**DATA EXCERPT**
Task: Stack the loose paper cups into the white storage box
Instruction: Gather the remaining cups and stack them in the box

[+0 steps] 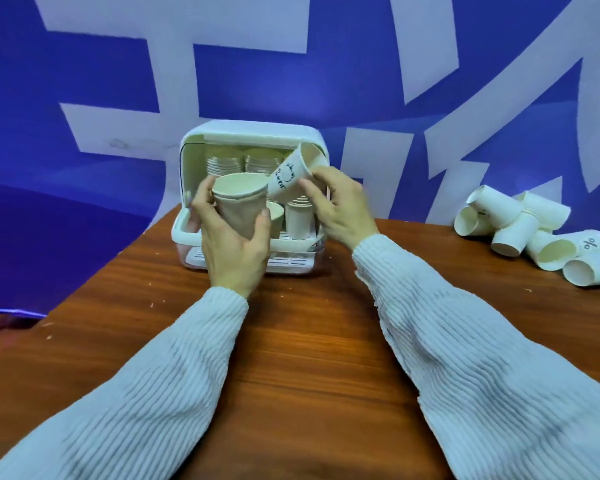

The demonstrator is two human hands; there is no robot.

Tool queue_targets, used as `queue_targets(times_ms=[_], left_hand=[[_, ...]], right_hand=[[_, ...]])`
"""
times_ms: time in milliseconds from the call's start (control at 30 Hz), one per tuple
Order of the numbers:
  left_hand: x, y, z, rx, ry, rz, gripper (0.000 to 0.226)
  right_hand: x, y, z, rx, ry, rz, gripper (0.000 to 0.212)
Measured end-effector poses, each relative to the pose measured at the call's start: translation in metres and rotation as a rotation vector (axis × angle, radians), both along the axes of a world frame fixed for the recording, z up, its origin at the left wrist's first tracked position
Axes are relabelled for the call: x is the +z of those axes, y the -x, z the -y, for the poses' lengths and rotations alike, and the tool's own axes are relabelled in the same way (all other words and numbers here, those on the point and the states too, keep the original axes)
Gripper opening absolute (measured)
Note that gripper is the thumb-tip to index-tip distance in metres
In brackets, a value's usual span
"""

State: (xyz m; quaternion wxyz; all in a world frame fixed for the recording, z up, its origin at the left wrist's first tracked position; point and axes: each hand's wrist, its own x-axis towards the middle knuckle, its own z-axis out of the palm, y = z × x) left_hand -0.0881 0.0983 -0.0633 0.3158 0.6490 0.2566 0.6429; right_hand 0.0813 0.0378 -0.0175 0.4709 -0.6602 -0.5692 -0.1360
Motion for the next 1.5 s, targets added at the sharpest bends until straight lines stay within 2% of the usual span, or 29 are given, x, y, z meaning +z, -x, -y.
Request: queue_targets(times_ms=[100, 233, 367, 433, 567, 633, 667, 767, 867, 1033, 1133, 1267, 1400, 1467, 1500], left_hand=[[-0.003, 0.010, -0.017, 0.046, 0.056, 0.018, 0.081], [-0.002, 0.012, -0.024, 0.079, 0.104, 0.031, 0.078], [-0.003, 0.013, -0.026, 0.107, 0.108, 0.017, 0.078], [0.000, 0.014, -0.029, 0.128, 0.118, 0.019, 0.078], [0.013, 0.013, -0.039, 0.035, 0.139, 0.063, 0.081], [0.025, 0.007, -0.047, -0.028, 0.128, 0.023, 0.087], [0.031, 0.004, -0.050, -0.050, 0.115, -0.031, 0.089], [0.045, -0.006, -0.061, -0.053, 0.049, -0.221, 0.083], [0.053, -0.009, -0.069, 0.015, -0.008, -0.344, 0.077], [0.045, -0.005, -0.076, -0.018, 0.007, -0.689, 0.081], [0.034, -0.004, -0.077, -0.028, 0.002, -0.905, 0.069], [0.026, -0.005, -0.074, 0.003, -0.050, -1.053, 0.053], [0.035, -0.009, -0.082, -0.029, -0.032, -1.235, 0.064], [0.036, -0.010, -0.080, 0.009, -0.074, -1.254, 0.057], [0.034, -0.011, -0.075, 0.052, -0.128, -1.201, 0.054]], right_hand=[[0.006, 0.015, -0.030, 0.015, 0.155, 0.129, 0.026], [0.009, 0.021, -0.053, 0.009, 0.515, 0.297, 0.027], [-0.009, 0.022, -0.063, -0.046, 0.731, 0.487, 0.045], [-0.019, 0.022, -0.063, 0.007, 0.767, 0.406, 0.041], [-0.023, 0.026, -0.058, 0.095, 0.687, 0.192, 0.020], [-0.023, 0.027, -0.057, 0.119, 0.608, 0.132, 0.014], [-0.022, 0.028, -0.055, 0.134, 0.563, 0.065, 0.021], [-0.022, 0.027, -0.053, 0.134, 0.517, -0.145, 0.063], [-0.021, 0.027, -0.054, 0.130, 0.470, -0.235, 0.092], [-0.021, 0.027, -0.053, 0.127, 0.476, -0.206, 0.115], [-0.024, 0.026, -0.055, 0.117, 0.489, -0.186, 0.124], [-0.023, 0.025, -0.058, 0.128, 0.499, -0.137, 0.114], [-0.021, 0.023, -0.056, 0.192, 0.474, -0.203, 0.094], [-0.019, 0.023, -0.049, 0.187, 0.415, -0.267, 0.086], [-0.019, 0.023, -0.043, 0.164, 0.372, -0.299, 0.081]])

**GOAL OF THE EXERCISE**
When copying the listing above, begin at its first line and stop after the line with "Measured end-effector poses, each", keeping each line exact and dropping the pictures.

**ANSWER TO THIS EXERCISE**
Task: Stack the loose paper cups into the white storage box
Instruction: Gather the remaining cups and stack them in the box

[+0 steps] 

The demonstrator is two human hands; there is no robot.

Tool queue_targets, used as `queue_targets(times_ms=[_], left_hand=[[_, ...]], right_hand=[[_, ...]])`
"""
times_ms: time in milliseconds from the call's start (control at 30 Hz), one per tuple
Order of the numbers:
  left_hand: x, y, z, rx, ry, rz, gripper (0.000 to 0.226)
  right_hand: x, y, z, rx, ry, rz, gripper (0.000 to 0.212)
Measured end-effector poses, each relative to the pose measured at the call's start: translation in metres and rotation as a rotation vector (axis × angle, radians), both along the axes of a world frame fixed for the recording, z up, its origin at the left wrist's first tracked position

The exercise is done, and no more output is needed.